Consider the case of a mandate requiring everyone to purchase General Motors cars in order to help the auto industry. Sure, there are many people who don’t participate in the market for cars. But just about everyone participates in the market for “transportation.” As Judge Steeh might put it, “No one can guarantee….[that he] will never participate in the [transportation] market.” We all move from place to place in some way. If we don’t do so by purchasing cars, we will have to pay for some other mode of transportation, such as planes, buses, or trains. Even people who walk everywhere they go will have to buy shoes to do so. Buying cars, planes, trains, buses and shoes are just different ways of paying for transportation.
How about a mandate requiring everyone to see the most recent Harry Potter movie? Sure, there are many people who don’t watch movies. But just about everyone participates in the market for entertainment. If you don’t go to the movies, that’s just a decision to pay for some other form of entertainment somewhere else. Even ascetic monks who get their entertainment solely from meditation still have to use resources to pay for the space in which they meditate.
Finally, consider a mandate requiring everyone to pay to establish a blog and write in it every day. True, many people don’t participate in the blogosphere in any way. But everyone participates in the market for information. You can’t live without it! And blogging is just one way to convey information about yourself and your views to others. If you don’t blog, that means you will be sending out information in some other way: e-mail, snail mail, telephones, smoke signals…. And of course all of these modes of communication have to be paid for. No “living, breathing being…..can… opt out of this market.”

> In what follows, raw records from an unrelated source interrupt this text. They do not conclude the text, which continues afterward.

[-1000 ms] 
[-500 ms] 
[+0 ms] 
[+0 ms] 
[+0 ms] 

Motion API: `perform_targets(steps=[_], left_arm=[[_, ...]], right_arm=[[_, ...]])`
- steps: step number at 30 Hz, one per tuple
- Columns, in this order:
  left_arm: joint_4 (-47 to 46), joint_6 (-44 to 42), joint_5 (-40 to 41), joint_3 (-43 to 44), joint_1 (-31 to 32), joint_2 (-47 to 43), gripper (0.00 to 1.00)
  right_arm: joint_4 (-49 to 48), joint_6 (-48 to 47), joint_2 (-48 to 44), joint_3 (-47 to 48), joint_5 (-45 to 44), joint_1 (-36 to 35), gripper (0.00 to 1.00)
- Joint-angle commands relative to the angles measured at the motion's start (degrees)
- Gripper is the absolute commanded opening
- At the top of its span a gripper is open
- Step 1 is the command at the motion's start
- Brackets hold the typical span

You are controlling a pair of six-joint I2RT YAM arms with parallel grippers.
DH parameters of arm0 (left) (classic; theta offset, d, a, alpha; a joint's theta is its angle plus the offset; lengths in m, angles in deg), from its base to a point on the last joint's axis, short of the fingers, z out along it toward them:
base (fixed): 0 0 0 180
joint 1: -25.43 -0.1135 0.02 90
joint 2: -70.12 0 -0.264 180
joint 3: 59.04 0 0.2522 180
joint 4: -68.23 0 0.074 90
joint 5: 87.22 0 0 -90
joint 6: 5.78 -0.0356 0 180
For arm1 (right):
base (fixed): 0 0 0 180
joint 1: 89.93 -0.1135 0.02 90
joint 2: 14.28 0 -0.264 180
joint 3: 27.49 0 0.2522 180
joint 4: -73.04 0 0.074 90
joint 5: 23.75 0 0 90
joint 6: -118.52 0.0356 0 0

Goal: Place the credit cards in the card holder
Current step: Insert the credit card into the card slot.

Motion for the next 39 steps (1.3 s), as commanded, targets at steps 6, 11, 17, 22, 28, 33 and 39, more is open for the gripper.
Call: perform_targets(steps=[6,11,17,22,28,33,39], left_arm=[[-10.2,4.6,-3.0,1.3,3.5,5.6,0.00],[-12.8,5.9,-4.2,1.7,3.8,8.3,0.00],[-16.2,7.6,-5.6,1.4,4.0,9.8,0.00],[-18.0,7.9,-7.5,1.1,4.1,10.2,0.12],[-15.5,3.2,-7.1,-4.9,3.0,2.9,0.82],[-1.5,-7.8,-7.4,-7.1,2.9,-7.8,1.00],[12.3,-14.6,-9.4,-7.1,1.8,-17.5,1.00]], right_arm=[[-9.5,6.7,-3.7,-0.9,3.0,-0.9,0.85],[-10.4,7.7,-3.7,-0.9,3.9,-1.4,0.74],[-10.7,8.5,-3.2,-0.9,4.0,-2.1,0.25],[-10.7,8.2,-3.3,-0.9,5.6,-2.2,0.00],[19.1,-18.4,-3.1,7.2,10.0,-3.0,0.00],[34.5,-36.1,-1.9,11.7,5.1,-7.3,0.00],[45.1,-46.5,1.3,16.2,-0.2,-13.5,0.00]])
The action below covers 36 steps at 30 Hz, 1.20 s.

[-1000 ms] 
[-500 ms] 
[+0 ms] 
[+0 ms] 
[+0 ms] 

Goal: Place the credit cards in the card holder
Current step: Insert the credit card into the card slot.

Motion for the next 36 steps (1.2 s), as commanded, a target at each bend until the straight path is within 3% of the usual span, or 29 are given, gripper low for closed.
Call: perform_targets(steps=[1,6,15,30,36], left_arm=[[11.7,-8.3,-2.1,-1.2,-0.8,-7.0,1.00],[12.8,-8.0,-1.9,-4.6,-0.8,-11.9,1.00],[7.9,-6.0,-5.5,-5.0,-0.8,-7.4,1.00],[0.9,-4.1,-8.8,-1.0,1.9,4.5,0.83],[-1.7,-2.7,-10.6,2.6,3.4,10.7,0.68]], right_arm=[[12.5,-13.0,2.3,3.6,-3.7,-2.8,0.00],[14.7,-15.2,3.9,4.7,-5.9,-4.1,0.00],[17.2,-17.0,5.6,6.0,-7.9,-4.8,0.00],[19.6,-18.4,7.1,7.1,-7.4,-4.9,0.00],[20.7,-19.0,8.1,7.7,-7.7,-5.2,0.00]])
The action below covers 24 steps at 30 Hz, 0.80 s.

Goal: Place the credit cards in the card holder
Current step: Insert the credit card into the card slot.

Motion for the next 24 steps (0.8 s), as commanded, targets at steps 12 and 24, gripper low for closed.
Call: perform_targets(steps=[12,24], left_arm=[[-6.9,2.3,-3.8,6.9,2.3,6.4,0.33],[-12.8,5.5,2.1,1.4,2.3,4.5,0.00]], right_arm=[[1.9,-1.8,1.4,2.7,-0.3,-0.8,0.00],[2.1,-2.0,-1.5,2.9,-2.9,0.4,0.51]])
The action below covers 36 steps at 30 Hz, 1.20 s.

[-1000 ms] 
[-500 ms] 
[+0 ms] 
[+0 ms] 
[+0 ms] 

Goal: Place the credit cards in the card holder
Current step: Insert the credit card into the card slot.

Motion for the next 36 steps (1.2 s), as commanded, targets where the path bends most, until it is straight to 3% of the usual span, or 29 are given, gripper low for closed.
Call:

I won’t bore readers with the details. But it’s easy to apply the same analysis to just about any mandate to do anything.
Perhaps the real “specialness” of health care resides in the fact that it is such an important good. It is indeed very important (though the same can be said for transportation, information and various other goods without which modern society would collapse). But that does not make not having health insurance any more an “economic activity” than it would be otherwise. In that legally relevant respect, health care turns out not to be special at all.